See image — Hydrocarbons Chemistry Question

💡 Solution & Explanation

Concept: When an unsaturated carboxylic acid is treated with I2 in the presence of NaHCO3 (a mild base that deprotonates the carboxylic acid to form the carboxylate anion), an iodolactonization reaction occurs. Step 1: Identify the substrate. 4-Pentenoic acid is CH2=CH-CH2-CH2-COOH (the double bond is between C4 and C5, i.e., a terminal alkene, with the carboxylic acid at C1). Step 2: NaHCO3 deprotonates the carboxylic acid to generate the carboxylate anion (COO-), which acts as an internal nucleophile. Step 3: I2 acts as an electrophile and activates the double bond by forming an iodonium ion intermediate across the C4=C5 double bond.
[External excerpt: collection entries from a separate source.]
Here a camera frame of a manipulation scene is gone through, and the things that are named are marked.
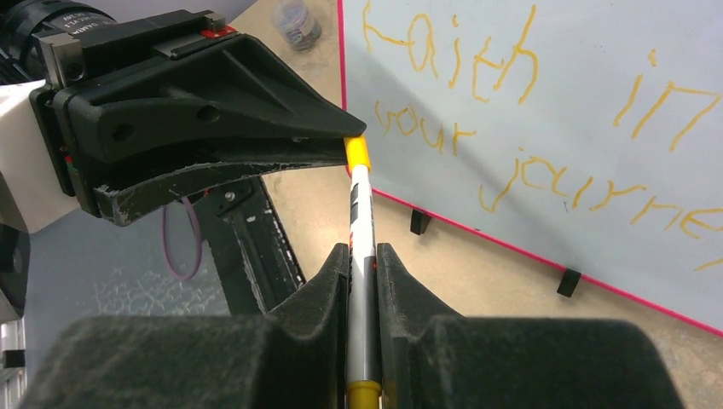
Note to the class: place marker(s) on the aluminium table frame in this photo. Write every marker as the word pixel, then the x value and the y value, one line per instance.
pixel 13 363

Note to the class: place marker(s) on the pink framed whiteboard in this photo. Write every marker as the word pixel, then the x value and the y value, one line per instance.
pixel 586 134

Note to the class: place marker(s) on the white marker pen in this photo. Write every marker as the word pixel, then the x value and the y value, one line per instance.
pixel 363 357

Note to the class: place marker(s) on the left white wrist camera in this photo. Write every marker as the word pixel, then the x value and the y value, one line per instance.
pixel 31 196

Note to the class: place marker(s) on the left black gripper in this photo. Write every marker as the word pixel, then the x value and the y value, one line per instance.
pixel 114 91

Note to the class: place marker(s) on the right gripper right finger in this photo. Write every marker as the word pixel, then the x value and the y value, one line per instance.
pixel 434 357

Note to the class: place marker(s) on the yellow marker cap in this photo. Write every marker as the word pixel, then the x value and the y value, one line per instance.
pixel 356 151

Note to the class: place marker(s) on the clear plastic jar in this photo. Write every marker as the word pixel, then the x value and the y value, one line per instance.
pixel 295 22

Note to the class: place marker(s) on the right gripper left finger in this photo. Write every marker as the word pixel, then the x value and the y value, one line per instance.
pixel 291 357

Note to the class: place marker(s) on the whiteboard wire stand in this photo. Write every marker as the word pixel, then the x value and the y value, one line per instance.
pixel 466 262

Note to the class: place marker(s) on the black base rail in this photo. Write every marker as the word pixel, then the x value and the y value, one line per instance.
pixel 254 258

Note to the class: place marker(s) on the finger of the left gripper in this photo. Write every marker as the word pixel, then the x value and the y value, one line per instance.
pixel 147 182
Step 4: The carboxylate oxygen performs intramolecular nucleophilic attack on the more substituted or accessible carbon of the iodonium ion (C4, which is the internal carbon bearing the chain) via an anti addition, following Baldwin's rules. A 5-membered ring transition state (5-exo-tet) is favored over a 6-membered ring. Step 5: The 5-exo-tet cyclization places the oxygen from the carboxylate at C4, forming a 5-membered lactone ring (gamma-lactone = dihydrofuran-2-one), with the iodine ending up on the exocyclic CH2 group (C5, the terminal carbon), giving 5-(iodomethyl)dihydrofuran-2-one. Step 6: Evaluate options: - (a) 4,5-diiodopentanoic acid: This would result from simple addition of I2 to the double bond without lactonization — incorrect. - (b) 5-iodomethyl-dihydrofuran-2-one: This is the product of 5-exo-tet iodolactonization forming a 5-membered lactone with -CH2I substituent — correct. - (c) 5-iodo-tetrahydropyran-2-one: This would require a 6-membered lactone via 6-endo-tet cyclization, which is disfavored by Baldwin's rules compared to 5-exo-tet — incorrect. - (d) 4-pentenolyiodide: This implies simple acid iodide formation, not relevant here — incorrect. Therefore, the correct answer is B.